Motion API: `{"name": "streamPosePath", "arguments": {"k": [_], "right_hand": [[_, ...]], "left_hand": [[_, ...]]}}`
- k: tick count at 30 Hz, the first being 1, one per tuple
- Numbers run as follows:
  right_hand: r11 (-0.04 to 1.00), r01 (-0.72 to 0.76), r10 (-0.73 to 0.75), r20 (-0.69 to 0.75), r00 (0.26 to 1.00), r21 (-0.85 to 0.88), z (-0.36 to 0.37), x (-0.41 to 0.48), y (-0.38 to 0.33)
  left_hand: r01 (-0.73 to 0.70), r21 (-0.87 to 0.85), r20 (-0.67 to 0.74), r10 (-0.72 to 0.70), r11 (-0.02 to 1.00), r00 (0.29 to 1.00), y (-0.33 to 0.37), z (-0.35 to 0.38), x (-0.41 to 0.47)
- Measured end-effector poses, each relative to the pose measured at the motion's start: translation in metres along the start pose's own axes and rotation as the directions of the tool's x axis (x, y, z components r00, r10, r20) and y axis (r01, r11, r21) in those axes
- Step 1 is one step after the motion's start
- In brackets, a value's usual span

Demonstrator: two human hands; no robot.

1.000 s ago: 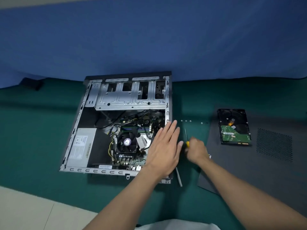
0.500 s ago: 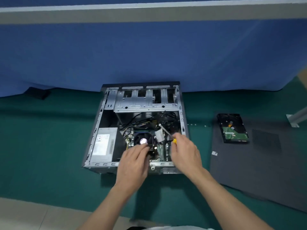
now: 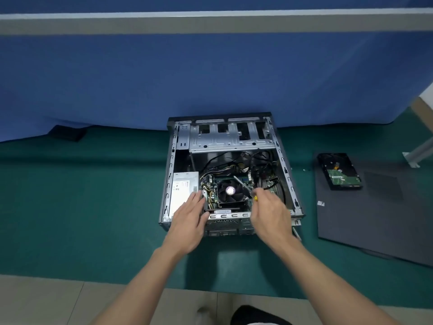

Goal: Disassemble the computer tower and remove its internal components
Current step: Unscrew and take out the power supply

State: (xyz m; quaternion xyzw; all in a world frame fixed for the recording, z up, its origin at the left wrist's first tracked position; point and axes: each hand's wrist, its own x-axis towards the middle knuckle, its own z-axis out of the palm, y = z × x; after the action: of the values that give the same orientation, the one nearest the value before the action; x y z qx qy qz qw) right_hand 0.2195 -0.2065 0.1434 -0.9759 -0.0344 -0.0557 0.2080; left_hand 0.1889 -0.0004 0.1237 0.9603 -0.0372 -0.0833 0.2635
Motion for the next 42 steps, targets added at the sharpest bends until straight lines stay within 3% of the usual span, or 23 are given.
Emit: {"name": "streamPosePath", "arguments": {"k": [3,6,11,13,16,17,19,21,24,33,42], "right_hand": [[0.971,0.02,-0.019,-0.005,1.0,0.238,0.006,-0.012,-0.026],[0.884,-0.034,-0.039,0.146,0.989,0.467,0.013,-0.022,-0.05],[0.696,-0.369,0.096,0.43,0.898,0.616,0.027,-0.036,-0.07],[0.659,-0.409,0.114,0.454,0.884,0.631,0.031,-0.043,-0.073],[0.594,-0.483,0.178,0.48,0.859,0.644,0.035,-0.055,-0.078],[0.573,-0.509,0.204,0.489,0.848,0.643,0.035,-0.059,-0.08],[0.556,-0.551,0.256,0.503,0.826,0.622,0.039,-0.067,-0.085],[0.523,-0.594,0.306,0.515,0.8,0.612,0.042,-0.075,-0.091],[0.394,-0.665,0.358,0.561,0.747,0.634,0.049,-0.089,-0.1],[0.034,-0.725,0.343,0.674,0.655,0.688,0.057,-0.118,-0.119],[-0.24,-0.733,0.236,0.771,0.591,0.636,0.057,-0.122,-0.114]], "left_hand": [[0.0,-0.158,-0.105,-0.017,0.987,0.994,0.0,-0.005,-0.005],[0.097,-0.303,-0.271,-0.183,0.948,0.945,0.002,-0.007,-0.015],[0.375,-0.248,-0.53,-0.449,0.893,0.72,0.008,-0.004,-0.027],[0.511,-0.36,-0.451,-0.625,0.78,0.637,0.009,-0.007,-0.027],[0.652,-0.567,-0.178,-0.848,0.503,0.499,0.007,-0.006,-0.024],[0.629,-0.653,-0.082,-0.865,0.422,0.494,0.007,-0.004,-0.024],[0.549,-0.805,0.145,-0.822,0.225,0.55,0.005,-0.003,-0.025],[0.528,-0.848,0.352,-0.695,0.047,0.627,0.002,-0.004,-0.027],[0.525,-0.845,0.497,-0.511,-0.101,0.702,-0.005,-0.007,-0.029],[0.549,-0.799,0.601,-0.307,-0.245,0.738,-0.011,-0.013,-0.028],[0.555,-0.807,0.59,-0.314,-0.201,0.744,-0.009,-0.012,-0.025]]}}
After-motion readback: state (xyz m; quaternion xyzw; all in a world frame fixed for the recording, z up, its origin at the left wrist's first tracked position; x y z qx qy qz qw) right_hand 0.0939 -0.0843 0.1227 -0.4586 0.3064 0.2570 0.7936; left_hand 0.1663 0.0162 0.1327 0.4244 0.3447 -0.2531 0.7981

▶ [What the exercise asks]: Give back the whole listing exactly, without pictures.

▶ [Solution to this exercise]:
Motion API: `{"name": "streamPosePath", "arguments": {"k": [_], "right_hand": [[_, ...]], "left_hand": [[_, ...]]}}`
- k: tick count at 30 Hz, the first being 1, one per tuple
- Numbers run as follows:
  right_hand: r11 (-0.04 to 1.00), r01 (-0.72 to 0.76), r10 (-0.73 to 0.75), r20 (-0.69 to 0.75), r00 (0.26 to 1.00), r21 (-0.85 to 0.88), z (-0.36 to 0.37), x (-0.41 to 0.48), y (-0.38 to 0.33)
  left_hand: r01 (-0.73 to 0.70), r21 (-0.87 to 0.85), r20 (-0.67 to 0.74), r10 (-0.72 to 0.70), r11 (-0.02 to 1.00), r00 (0.29 to 1.00), y (-0.33 to 0.37), z (-0.35 to 0.38), x (-0.41 to 0.47)
- Measured end-effector poses, each relative to the pose measured at the motion's start: translation in metres along the start pose's own axes and rotation as the directions of the tool's x axis (x, y, z components r00, r10, r20) and y axis (r01, r11, r21) in those axes
- Step 1 is one step after the motion's start
- In brackets, a value's usual span

Demonstrator: two human hands; no robot.

1.000 s ago: 
0.500 s ago: 
now: 

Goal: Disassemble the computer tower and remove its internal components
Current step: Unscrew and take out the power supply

State: (xyz m; quaternion xyzw; all in a world frame fixed for the recording, z up, its origin at the left wrist's first tracked position; point and axes: each hand's wrist, its own x-axis towards the middle knuckle, its own z-axis out of the palm, y = z × x; after the action: of the values that give the same orientation, the one nearest the value before the action; x y z qx qy qz qw) right_hand 0.2195 -0.2065 0.1434 -0.9759 -0.0344 -0.0557 0.2080; left_hand 0.1889 -0.0004 0.1237 0.9603 -0.0372 -0.0833 0.2635
Motion for the next 42 steps, targets added at the sharpest bends until straight lines stay within 3% of the usual span, or 23 are given.
Emit: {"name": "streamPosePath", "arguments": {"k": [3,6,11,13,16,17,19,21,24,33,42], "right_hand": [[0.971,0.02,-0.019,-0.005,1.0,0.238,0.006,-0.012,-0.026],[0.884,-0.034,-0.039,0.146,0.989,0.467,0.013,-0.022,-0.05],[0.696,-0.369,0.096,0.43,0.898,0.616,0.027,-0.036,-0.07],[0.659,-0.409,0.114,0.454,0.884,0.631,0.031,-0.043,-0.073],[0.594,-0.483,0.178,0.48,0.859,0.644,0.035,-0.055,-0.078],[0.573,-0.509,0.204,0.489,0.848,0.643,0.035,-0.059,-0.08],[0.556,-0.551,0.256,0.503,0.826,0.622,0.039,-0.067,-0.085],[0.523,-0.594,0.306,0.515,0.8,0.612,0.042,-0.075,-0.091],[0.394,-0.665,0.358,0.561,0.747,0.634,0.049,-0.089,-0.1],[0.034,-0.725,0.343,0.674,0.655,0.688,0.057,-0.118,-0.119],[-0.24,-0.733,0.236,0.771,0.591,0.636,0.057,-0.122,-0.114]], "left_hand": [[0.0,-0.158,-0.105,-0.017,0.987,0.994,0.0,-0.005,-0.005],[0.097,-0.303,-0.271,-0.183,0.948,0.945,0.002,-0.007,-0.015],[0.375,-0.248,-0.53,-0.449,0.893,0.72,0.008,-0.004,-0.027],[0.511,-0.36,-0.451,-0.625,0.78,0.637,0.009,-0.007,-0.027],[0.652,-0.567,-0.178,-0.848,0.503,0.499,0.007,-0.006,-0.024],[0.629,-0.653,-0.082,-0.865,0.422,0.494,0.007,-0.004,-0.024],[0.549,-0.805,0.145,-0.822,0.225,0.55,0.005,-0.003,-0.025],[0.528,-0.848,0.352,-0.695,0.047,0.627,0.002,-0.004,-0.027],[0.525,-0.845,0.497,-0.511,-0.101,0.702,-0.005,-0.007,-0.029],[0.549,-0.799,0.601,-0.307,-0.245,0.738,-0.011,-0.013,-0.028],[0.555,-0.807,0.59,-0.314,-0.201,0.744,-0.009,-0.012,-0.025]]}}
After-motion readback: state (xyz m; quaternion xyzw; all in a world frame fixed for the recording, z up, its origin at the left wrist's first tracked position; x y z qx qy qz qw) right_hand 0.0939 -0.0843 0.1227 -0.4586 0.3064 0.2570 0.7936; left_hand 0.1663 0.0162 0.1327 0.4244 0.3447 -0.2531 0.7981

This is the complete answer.